Lead service line (LSL) inventories provide useful insights into the location and number of LSLs in states and the funding needed to fully replace these lines. In previous blogs, we examined mandatory reporting by utilities of service line material in Illinois and Wisconsin. Here, we examined a March 2020 preliminary report by the Michigan Department of Environment, Great Lakes, and Energy (EGLE) summarizing data submitted by 1,029 utilities. Unlike the annual reporting in Illinois and Wisconsin, Michigan required utilities to submit a preliminary inventory by January 1, 2020 and requires a complete inventory before 2025. While the preliminary report allows lines to be designated as unknown, the material must be determined by 2025. This is a two-step process, rather than the annual report approach that California has taken.
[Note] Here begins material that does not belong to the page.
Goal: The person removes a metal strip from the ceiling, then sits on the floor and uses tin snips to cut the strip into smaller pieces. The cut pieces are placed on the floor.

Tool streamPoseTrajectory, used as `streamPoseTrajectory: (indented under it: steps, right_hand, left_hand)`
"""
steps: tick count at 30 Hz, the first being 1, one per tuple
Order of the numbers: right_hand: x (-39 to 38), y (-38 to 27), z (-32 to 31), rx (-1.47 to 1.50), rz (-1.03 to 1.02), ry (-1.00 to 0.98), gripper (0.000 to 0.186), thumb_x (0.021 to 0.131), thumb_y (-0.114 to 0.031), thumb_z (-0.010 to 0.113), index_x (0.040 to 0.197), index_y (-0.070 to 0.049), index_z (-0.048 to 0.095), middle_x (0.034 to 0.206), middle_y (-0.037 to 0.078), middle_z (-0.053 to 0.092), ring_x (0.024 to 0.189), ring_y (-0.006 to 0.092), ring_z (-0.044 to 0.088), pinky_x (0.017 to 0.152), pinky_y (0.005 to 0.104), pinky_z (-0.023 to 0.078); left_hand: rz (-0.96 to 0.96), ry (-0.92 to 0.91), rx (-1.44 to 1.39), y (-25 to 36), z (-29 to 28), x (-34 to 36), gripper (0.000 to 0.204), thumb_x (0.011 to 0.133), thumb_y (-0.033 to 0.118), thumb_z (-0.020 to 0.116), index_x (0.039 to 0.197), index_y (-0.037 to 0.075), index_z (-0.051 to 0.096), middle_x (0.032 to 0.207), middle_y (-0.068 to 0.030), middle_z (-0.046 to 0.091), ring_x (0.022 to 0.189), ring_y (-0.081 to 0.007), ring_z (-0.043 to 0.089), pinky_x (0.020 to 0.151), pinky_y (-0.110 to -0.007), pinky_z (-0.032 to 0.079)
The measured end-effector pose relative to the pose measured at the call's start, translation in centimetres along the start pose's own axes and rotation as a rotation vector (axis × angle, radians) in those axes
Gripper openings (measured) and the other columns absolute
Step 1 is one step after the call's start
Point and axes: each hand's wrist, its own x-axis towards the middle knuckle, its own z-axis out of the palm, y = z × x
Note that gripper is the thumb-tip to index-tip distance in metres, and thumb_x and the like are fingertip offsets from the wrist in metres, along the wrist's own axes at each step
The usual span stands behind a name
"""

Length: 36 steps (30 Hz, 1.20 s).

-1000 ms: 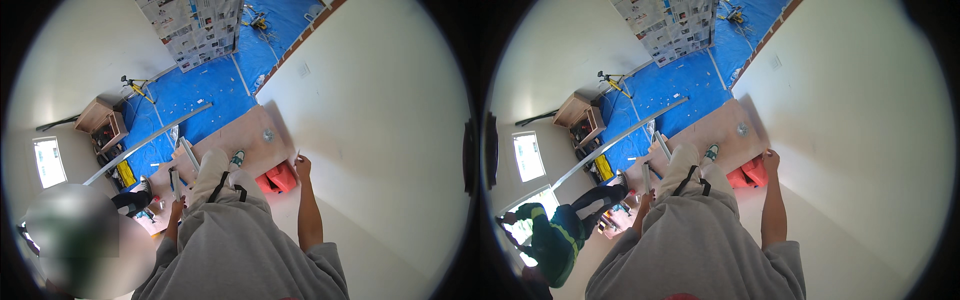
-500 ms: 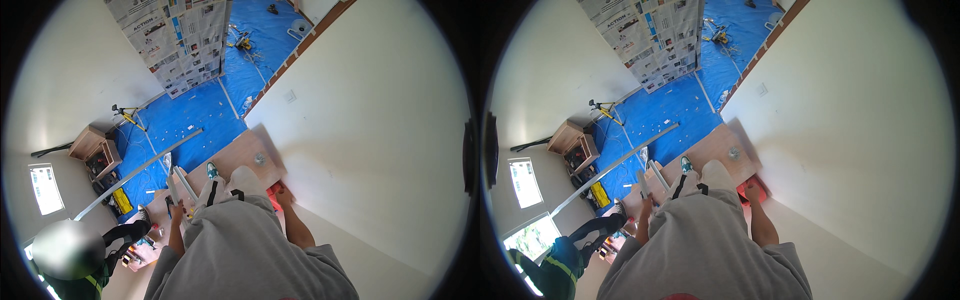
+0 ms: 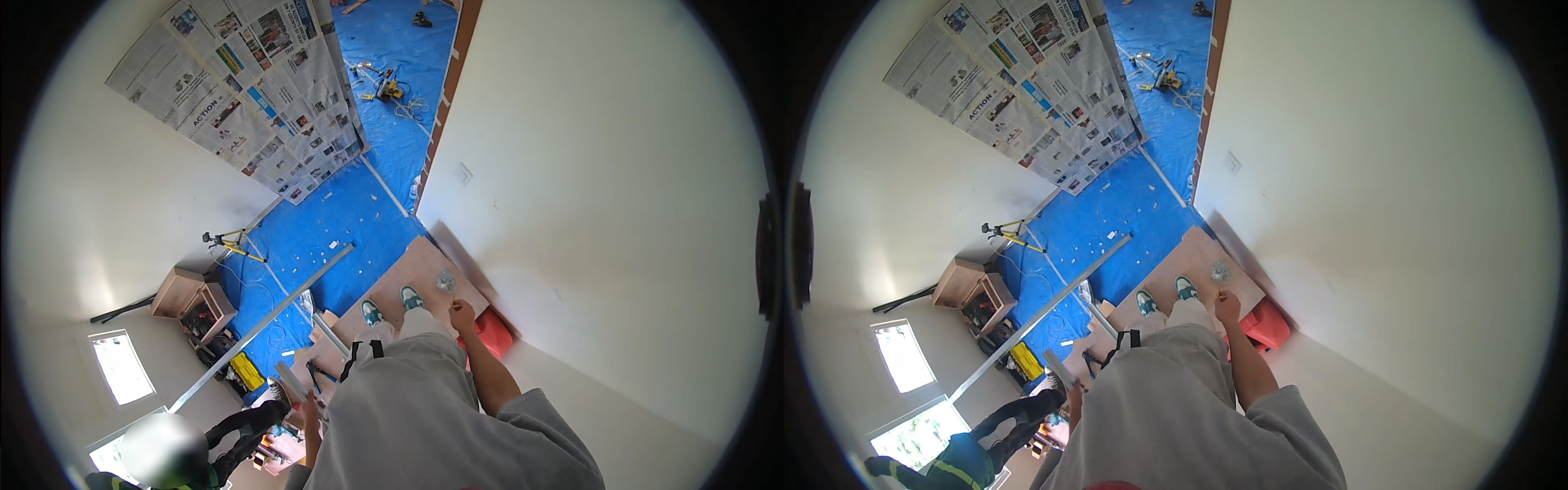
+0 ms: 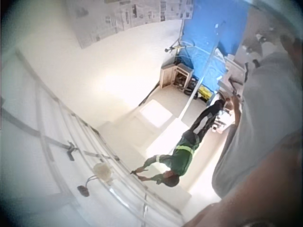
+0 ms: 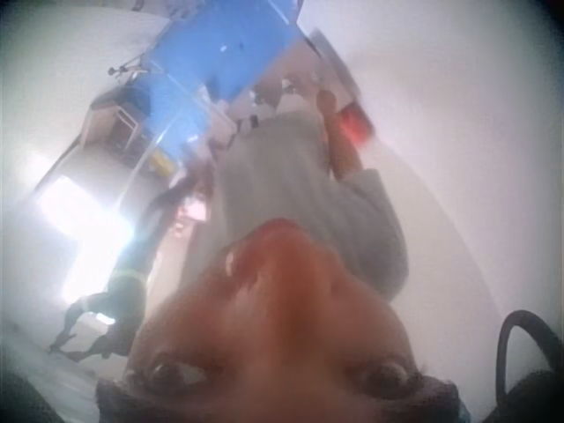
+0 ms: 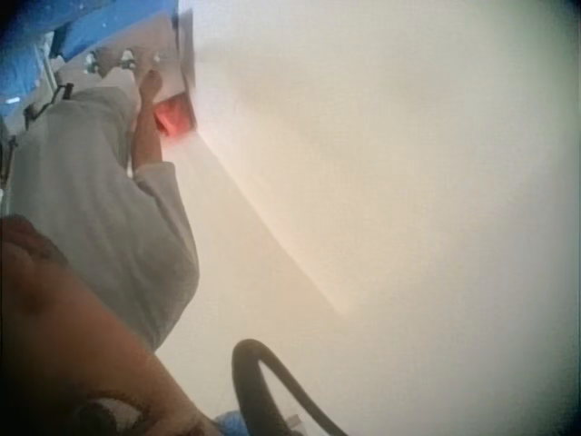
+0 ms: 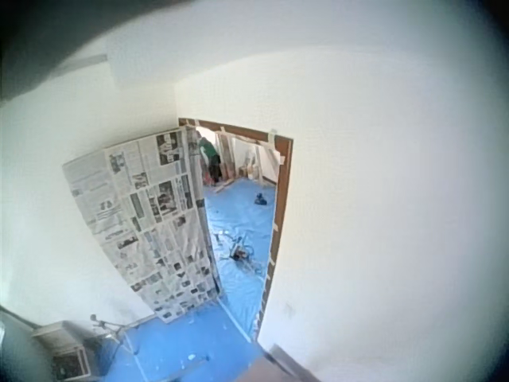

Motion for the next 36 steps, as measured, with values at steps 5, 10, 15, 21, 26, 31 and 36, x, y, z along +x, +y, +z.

Michigan reports less than 100,000 LSLs and 276,000 lines of unknown material that may be lead
The state’s preliminary report is based on 1,029 utilities (74% of the state’s 1,386 total) with 2.40 million service lines (90% of the 2.66 million total). This reporting rate is lower than what Illinois experienced at a similar stage in the first year of mandatory reporting.
For the 1,029 utilities that reported, utilities reported 99,000 (4% of total) lead, 21,000 (0.9%) galvanized steel, 177,000 (7%) of unknown material but likely to be lead, and 276,000 (12%) as unknown with no information. If all of the four categories are actually lead (which is unlikely), there would be 573,000 (23%) LSLs in Michigan.